LES TRADUCTEURS, de Régis Roinsard – 1h45
Avec Lambert Wilson, Olga Kurylenko, Riccardo Scarmarcio
Sortie : mercredi 29 janvier 2020
Mon avis : 4 sur 5
Le pitch ?
Isolés dans une luxueuse demeure sans aucun contact possible avec l’extérieur, neuf traducteurs sont rassemblés pour traduire le dernier tome d’un des plus grands succès de la littérature mondiale. Mais lorsque les dix premières pages du roman sont publiées sur internet et qu’un pirate menace de dévoiler la suite si on ne lui verse pas une rançon colossale, une question devient obsédante : d’où vient la fuite ?
3 raisons d’y aller ?
Un huit-clos étouffant à souhait. Derrière un titre assez plat il faut le dire, et un contexte – des traducteurs réunis dans une belle demeure pour traduire dans le plus grand secret un best-seller, Régis Roinsard réussit la gageure de signer une histoire policière de haute tenue où il multiplie les fausses pistes autour de la figure de cet éditeur aussi altier qu’arrogant et dominateur. Un retour au premier plan du réalisateur, sept ans après Populaire qui l’a conduit à voyager dans le monde entier une année durant. L’occasion de trouver l’inspiration de ce scénario. Il raconte : « Je suis tombé sur plusieurs articles autour de la traduction du livre de Dan Brown, Inferno. Douze traducteurs internationaux avaient été enfermés dans un bunker en Italie pour traduire son dernier roman.
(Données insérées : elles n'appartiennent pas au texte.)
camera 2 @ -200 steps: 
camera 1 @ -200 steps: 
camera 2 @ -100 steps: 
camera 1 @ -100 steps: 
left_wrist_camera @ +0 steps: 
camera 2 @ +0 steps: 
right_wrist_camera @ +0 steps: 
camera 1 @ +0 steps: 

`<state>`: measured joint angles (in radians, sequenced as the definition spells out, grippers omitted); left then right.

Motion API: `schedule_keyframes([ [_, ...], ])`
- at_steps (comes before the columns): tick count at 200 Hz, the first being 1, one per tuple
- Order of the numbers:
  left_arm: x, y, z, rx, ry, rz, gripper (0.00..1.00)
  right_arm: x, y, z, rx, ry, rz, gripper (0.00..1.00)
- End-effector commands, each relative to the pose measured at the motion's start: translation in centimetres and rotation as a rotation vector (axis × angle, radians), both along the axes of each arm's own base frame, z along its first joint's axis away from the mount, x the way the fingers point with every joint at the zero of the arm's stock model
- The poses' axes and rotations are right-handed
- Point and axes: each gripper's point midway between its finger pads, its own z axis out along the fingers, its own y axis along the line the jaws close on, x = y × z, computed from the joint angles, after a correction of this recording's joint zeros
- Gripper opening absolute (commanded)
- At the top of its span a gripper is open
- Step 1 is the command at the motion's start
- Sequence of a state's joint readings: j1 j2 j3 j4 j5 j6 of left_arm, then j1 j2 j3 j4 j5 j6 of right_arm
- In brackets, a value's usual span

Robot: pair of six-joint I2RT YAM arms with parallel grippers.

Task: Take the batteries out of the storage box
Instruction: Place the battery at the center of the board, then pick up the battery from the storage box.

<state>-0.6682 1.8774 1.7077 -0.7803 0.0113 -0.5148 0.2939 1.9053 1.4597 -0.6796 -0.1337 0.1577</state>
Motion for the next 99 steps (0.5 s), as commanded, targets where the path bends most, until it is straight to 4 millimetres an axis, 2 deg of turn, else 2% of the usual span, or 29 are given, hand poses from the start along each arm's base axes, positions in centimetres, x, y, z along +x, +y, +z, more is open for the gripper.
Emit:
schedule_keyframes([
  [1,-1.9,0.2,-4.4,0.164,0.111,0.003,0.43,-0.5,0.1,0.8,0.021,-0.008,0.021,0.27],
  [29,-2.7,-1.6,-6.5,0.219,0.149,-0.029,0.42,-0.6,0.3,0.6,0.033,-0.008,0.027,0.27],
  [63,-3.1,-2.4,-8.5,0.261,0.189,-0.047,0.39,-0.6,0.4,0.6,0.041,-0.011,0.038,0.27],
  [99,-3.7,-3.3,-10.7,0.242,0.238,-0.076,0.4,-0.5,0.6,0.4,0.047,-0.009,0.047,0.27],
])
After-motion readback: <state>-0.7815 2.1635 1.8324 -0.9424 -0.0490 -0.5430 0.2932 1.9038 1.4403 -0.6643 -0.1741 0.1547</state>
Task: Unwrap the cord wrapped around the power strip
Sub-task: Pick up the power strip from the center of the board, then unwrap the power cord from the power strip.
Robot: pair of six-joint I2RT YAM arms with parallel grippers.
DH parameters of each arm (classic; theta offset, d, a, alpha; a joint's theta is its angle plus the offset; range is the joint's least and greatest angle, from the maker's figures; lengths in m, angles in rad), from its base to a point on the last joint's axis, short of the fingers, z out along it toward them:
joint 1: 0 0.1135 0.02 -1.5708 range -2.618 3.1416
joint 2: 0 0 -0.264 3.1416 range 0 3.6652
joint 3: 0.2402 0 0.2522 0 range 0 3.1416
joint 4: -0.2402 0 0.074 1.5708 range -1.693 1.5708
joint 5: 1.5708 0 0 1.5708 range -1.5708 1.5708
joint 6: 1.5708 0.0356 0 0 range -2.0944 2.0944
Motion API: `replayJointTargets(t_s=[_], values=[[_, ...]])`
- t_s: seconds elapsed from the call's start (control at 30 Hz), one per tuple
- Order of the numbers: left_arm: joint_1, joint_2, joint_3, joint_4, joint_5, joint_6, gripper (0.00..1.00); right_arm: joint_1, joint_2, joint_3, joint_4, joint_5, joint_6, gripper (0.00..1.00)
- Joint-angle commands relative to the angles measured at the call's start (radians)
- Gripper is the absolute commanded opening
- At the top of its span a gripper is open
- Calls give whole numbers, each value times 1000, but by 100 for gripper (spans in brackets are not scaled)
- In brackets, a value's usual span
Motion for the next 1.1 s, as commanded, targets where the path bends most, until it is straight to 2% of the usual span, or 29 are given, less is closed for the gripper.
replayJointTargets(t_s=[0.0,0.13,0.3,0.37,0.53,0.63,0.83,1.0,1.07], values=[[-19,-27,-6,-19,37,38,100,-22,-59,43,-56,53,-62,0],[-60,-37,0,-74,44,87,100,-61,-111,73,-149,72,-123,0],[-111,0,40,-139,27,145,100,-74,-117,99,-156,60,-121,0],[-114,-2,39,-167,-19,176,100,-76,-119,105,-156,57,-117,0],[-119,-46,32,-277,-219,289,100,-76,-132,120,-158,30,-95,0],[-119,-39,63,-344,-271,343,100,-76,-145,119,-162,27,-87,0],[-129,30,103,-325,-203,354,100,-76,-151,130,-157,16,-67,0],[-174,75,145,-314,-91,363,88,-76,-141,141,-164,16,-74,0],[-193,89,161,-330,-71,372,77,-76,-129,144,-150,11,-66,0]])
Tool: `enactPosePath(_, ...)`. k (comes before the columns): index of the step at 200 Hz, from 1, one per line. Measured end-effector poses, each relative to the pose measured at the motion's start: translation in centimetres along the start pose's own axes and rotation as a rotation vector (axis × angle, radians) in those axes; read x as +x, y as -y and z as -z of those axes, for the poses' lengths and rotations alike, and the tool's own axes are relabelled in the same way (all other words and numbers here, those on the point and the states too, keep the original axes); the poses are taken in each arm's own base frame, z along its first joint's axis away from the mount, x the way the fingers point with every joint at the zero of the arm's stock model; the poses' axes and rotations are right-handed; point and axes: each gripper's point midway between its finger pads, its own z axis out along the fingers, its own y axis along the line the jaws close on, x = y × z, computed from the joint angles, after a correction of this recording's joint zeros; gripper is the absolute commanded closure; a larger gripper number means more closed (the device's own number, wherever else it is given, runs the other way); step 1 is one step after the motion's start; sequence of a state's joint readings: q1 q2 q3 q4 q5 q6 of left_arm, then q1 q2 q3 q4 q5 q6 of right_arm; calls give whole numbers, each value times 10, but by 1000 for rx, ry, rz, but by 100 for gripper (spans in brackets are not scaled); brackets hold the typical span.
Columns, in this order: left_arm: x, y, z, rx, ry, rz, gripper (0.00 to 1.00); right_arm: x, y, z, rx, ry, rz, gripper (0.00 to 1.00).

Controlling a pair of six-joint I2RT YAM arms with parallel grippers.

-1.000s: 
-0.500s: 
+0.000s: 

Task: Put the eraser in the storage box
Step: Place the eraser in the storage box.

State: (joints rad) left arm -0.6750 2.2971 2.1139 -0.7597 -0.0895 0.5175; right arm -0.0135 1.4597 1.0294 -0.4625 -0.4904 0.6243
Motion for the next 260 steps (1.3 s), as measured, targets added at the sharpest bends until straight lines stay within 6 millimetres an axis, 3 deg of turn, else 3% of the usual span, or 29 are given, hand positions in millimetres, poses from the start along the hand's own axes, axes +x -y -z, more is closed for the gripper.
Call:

Ce qui m’a interpellé et fasciné, c’est qu’un produit culturel nécessite qu’on le protège comme s’il s’agissait de pierres précieuses. À partir de là m’est venu le célèbre « Et si… », propre à la genèse de toute fiction: « Et si le livre était volé, piraté malgré toutes les précautions prises ? Et si on demandait une rançon pour ne pas le publier sur le Net ? » J’avais mon sujet ! »
Une réalisation qui tient en haleine. Jouant aussi bien sur la beauté austère de ce château isolé, s’appuyant sur une description précise du travail de ces traducteurs venus du monde entier – et dont certains, métier oblige, se connaissent – Régis Roinsard sait, par des retours en arrière, des moments où la caméra s’attarde sur une situation et d’autres où elle passe la vitesse supérieure, tenir en haleine le spectateur, sans jamais donner trop d’indices sur la vérité de cette escroquerie.
Lambert Wilson magnifique. Avec le temps, le comédien prend une épaisseur de plus en plus évidente et il joue un salaud magnifique qui se comporte plus en mafieux autoritaire – un effet renforce par les gardes du corps slaves – prêt à tout pour reprendre la main. Le fait qu’il soit bien entouré – Olga Kurylenko apporte une touche d’étrange avec sa tenue immaculée; Riccardo Scarmarcio joue un italien caricatural à souhait quand Eduardo Noriega joue avec finesse un traducteur frappé de bégaiement quand Alex Lawther peut faire passer bien des émotions sous ses airs juvéniles- renforce encore la justesse de son jeu.

Entre Agatha Christie et Alfred Hitchcock (le personnage principal du roman ne se nomme-t-il pas Rebecca ?), Les Traducteurs est une petite réussite du genre.